### What needs to be done
Output the entire listing below exactly as it stands.

### Source data
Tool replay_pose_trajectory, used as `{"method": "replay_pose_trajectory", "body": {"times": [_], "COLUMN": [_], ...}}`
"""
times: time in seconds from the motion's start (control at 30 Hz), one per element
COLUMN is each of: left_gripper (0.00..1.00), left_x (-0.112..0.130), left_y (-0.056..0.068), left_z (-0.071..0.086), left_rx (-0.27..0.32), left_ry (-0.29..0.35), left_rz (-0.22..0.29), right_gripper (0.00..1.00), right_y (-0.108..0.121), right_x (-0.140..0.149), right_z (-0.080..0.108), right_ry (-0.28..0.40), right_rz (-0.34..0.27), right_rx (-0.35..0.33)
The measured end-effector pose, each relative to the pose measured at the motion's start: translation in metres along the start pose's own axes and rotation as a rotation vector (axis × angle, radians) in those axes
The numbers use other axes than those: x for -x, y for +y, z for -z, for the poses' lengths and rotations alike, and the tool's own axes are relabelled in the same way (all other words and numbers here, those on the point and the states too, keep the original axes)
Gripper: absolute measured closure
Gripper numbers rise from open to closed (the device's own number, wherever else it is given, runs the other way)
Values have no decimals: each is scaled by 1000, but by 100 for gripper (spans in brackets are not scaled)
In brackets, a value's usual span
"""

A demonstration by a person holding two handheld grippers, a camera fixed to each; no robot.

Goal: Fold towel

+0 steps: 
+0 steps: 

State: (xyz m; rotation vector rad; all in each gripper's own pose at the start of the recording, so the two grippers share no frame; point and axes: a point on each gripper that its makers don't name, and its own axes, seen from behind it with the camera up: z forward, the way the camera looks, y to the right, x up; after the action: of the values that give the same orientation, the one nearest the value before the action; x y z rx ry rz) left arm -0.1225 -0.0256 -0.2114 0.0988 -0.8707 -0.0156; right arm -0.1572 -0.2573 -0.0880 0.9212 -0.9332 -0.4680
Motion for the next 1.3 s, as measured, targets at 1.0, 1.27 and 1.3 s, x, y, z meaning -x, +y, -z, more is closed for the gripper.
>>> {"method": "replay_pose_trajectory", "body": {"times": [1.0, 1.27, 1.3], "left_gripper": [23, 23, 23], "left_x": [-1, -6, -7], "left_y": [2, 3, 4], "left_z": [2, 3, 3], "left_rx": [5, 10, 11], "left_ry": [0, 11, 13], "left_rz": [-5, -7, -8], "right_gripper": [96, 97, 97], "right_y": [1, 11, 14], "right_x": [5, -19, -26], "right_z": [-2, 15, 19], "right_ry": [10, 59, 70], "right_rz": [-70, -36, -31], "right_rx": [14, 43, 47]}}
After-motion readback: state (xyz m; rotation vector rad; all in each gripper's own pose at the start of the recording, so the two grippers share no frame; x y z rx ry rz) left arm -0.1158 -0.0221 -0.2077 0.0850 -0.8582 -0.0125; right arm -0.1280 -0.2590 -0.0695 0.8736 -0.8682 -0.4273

### Solution
Tool replay_pose_trajectory, used as `{"method": "replay_pose_trajectory", "body": {"times": [_], "COLUMN": [_], ...}}`
"""
times: time in seconds from the motion's start (control at 30 Hz), one per element
COLUMN is each of: left_gripper (0.00..1.00), left_x (-0.112..0.130), left_y (-0.056..0.068), left_z (-0.071..0.086), left_rx (-0.27..0.32), left_ry (-0.29..0.35), left_rz (-0.22..0.29), right_gripper (0.00..1.00), right_y (-0.108..0.121), right_x (-0.140..0.149), right_z (-0.080..0.108), right_ry (-0.28..0.40), right_rz (-0.34..0.27), right_rx (-0.35..0.33)
The measured end-effector pose, each relative to the pose measured at the motion's start: translation in metres along the start pose's own axes and rotation as a rotation vector (axis × angle, radians) in those axes
The numbers use other axes than those: x for -x, y for +y, z for -z, for the poses' lengths and rotations alike, and the tool's own axes are relabelled in the same way (all other words and numbers here, those on the point and the states too, keep the original axes)
Gripper: absolute measured closure
Gripper numbers rise from open to closed (the device's own number, wherever else it is given, runs the other way)
Values have no decimals: each is scaled by 1000, but by 100 for gripper (spans in brackets are not scaled)
In brackets, a value's usual span
"""

A demonstration by a person holding two handheld grippers, a camera fixed to each; no robot.

Goal: Fold towel

+0 steps: 
+0 steps: 

State: (xyz m; rotation vector rad; all in each gripper's own pose at the start of the recording, so the two grippers share no frame; point and axes: a point on each gripper that its makers don't name, and its own axes, seen from behind it with the camera up: z forward, the way the camera looks, y to the right, x up; after the action: of the values that give the same orientation, the one nearest the value before the action; x y z rx ry rz) left arm -0.1225 -0.0256 -0.2114 0.0988 -0.8707 -0.0156; right arm -0.1572 -0.2573 -0.0880 0.9212 -0.9332 -0.4680
Motion for the next 1.3 s, as measured, targets at 1.0, 1.27 and 1.3 s, x, y, z meaning -x, +y, -z, more is closed for the gripper.
>>> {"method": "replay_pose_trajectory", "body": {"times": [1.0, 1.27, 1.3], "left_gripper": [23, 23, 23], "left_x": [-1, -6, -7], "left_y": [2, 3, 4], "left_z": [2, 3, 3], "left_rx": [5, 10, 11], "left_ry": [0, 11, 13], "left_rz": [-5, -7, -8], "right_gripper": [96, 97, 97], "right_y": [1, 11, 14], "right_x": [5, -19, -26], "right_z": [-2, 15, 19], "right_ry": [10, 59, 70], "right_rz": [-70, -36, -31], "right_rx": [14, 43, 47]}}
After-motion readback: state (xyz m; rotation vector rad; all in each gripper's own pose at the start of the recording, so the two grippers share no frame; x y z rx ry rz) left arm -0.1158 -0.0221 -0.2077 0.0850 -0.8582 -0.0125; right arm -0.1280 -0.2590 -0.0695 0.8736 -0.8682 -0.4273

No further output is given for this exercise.